Realidade

Projeto quer barrar indicação política em Tribunal de Contas

Em Minas, cinco dos sete conselheiros tiveram mandatos eletivos antes da nomeação ao TCE

Qui, 06/04/17 - 03h00

Nesta semana, a Comissão de Constituição e Justiça da Câmara Federal deve votar parecer sobre a PEC 329/2013, que busca alterar a forma como é feita a composição do Tribunal de Contas da União (TCU), dos tribunais de Contas dos Estados, do DF e dos municípios. A proposta, cujo relatório do deputado Alessandro Molon (Rede-RJ) foi lido nessa quarta-feira (5) no colegiado, prevê a realização de concurso público de provas e títulos para as carreiras dos órgãos de Contas. Exige também formação em nível superior do indicado.

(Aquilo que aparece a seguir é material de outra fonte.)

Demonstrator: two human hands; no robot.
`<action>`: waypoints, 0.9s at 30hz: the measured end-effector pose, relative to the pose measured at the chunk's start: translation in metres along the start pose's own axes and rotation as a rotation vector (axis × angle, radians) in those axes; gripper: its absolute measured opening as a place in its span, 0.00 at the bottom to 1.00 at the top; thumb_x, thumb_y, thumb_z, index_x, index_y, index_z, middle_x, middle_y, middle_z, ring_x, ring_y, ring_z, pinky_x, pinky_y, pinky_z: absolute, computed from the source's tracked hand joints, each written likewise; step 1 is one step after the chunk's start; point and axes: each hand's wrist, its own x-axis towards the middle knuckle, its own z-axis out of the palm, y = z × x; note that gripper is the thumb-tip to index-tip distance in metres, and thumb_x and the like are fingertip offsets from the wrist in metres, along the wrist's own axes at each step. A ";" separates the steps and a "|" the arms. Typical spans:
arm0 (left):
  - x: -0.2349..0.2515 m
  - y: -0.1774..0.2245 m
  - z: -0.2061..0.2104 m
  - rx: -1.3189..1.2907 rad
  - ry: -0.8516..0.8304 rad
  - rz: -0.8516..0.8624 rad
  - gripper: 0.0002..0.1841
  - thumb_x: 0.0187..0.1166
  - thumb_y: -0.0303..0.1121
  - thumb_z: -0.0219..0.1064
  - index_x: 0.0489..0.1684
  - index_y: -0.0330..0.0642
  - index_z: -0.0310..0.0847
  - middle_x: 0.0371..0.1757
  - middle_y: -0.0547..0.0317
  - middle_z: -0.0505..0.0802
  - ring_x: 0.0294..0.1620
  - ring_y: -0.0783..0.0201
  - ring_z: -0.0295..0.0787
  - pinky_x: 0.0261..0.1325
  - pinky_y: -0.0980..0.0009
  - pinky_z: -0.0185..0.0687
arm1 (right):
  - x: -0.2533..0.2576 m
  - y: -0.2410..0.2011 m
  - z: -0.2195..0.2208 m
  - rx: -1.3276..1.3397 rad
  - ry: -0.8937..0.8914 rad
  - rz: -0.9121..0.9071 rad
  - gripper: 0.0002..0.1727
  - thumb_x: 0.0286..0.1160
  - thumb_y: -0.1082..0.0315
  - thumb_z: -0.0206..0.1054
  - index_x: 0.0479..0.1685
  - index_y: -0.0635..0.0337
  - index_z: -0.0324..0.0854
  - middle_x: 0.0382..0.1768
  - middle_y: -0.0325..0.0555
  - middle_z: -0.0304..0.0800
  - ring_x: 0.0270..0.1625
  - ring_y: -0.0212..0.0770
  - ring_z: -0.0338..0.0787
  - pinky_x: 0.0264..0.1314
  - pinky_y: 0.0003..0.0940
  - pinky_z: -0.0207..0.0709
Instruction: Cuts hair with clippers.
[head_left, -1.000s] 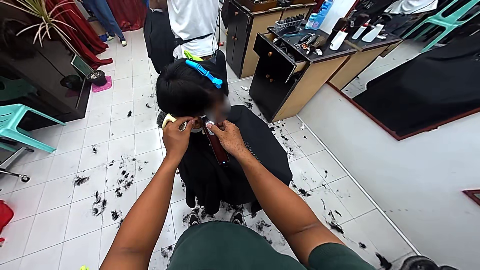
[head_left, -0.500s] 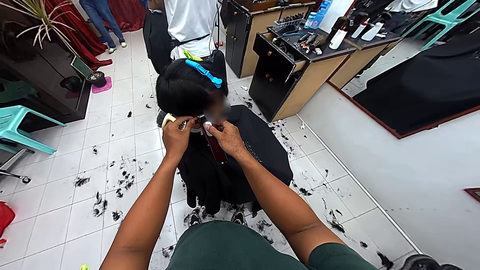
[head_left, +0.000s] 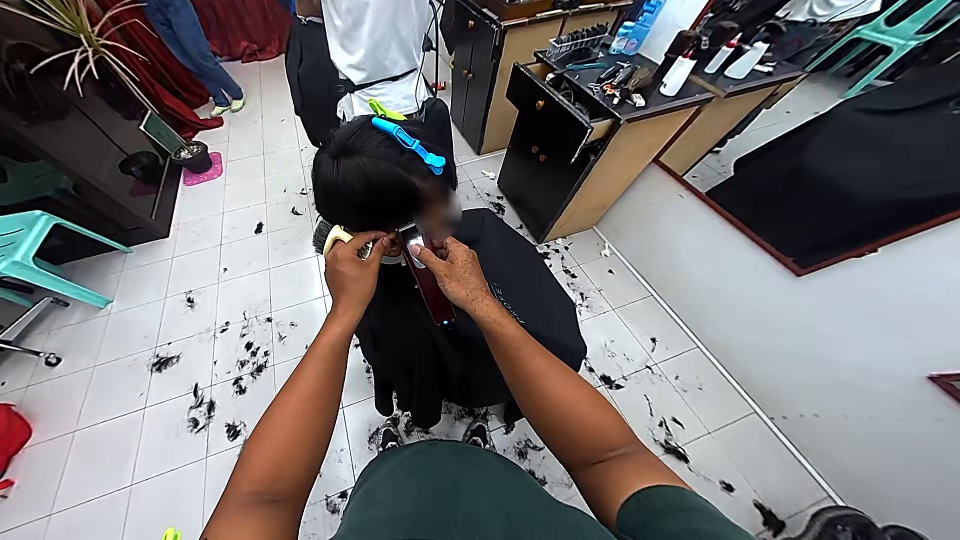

Se for aprovado, o texto mudará profundamente a realidade em todas as Cortes de Contas do país. Em Minas, por exemplo, dos sete atuais integrantes do Tribunal de Contas do Estado de Minas Gerais (TCE-MG), cinco são oriundos da vida política: quatro eram deputados estaduais, e uma, a conselheira Adriene Andrade, mulher do ex-senador Clésio Andrade (PMDB), foi prefeita de Três Pontas, no Sul de Minas. Apenas os conselheiros Cláudio Terrão (atual presidente) e Gilberto Pinto são considerados de perfil técnico, não tendo tido cargos eletivos antes de virarem conselheiros.

Pela regra, três integrantes da Corte são escolhidos pelo governador, com a aprovação da Assembleia Legislativa de Minas Gerais, e outros quatro são diretamente indicados pela ALMG.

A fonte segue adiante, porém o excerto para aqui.